Dynamic array indices are another problem, they can cause bugs/exceptions.

return $array[$dynamicIndex];

Sometimes the evaluation of the array index can be tricky and not always all possible $dynamicIndex get tested.

Float

Float value operation in general are problematic due to their imperfect precision. Some code may not consider these precision problems and if you don't think about them during testing you'll not catch them. Even if you consider them it's not always obvious how to construct a test which may cause a failure.

return 100-3.26-$a == 96.74-$a;

If you test this $a = 0 or $a = 20 you will receive true as result but once you test it with $a = 40 the return will be false due to the internal representation/calculation of floats.

Types

PHP allows more and more type hints but there are still many situation even in other programming languages where you can have dynamic types and your tests don't test for all possible cases. Sometimes you only expect numeric values but for some reason a value might also be of a different type.

Execution Order and Workflow Dependencies

Immutable objects are one way to ensure which part of a program is responsible for creating a object but applications usually have code sections which depend on each other. In my tests for example I could have a DatabaseConnection object and a DataMapper. The DataMapper depends on a correct setup of the database connection, while the database connection relies maybe on a settings manager for importing the connection settings for the database.

Testing for the happy path where everything is setup is no problem but one must not forget that not everything goes smooth in this setup process and one of the steps in between may fail.

Dependencies & Environment

Additionally, software and applications rely more and more on third party libraries, frameworks etc.
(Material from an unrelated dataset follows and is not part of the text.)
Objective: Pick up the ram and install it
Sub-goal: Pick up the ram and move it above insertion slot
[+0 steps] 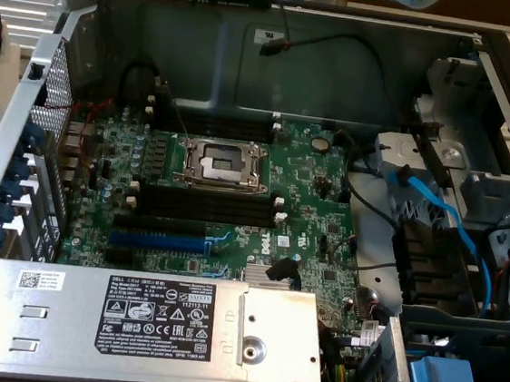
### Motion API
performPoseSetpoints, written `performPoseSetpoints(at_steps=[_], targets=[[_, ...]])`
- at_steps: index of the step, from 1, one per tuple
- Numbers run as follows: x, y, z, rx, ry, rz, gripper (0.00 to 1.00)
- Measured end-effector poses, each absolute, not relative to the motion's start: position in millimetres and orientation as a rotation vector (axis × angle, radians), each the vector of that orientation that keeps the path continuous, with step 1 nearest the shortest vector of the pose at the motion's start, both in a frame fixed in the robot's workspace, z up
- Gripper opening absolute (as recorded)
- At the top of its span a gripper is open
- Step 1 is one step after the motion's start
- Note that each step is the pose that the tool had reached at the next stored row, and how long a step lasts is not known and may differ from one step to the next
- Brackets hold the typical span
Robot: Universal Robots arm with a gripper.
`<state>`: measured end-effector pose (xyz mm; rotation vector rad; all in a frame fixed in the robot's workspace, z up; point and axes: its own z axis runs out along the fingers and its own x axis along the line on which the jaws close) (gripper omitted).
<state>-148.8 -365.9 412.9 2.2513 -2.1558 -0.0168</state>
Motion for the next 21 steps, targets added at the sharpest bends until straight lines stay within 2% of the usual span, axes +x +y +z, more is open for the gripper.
performPoseSetpoints(at_steps=[21], targets=[[-127,-375,398,2.231,-2.177,-0.018,0.12]])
Depending on how extensively your using third party code your 100% code coverage may only represent a very small amount of the actual code getting executed (library, framework, apache/nginx, mysql/postrges, frontend/backend, browser, php/node, OS ...). Many of the dependencies can even have different settings which can have different effects on your application which most likely are not all tested despite your code coverage stating it is running 100% of your code.

Conclusion

When writing tests you are most likely thinking about the happy path first (which is not a bad thing, if your happy path doesn't work then you're already in trouble) but try to think of the unhappy path as well. This approach is also often used in science/R&D where you try to break/disprove something in order to show that your implementation is actually correct/good. One solution could be to let programmers write tests which haven't written the code and let them try to break it (in a sensible way). The problem with this is that it can cause problems in the team and requires good communication and training how to communicate the test results.

Tests should be predictable but at the same time I recommend to add some random factor to them. Instead of only running fixed values maybe add random input values so you get at least a chance to discover some bugs you haven't thought about (just remember to make the error report very verbose so it's easy to see which input values causes this problem). In some cases it may even be possible to run a test based on all possible input values. If you have a enum as possible input variable, just loop over all enum values.

With this article I neither want to enforce the need to achieve 100% code coverage nor do I want to condemn it. I simply hope to give you some examples which show that 100% code coverage is not the actual goal you should aim for and doesn't give you a definitive indication of how robust your code is.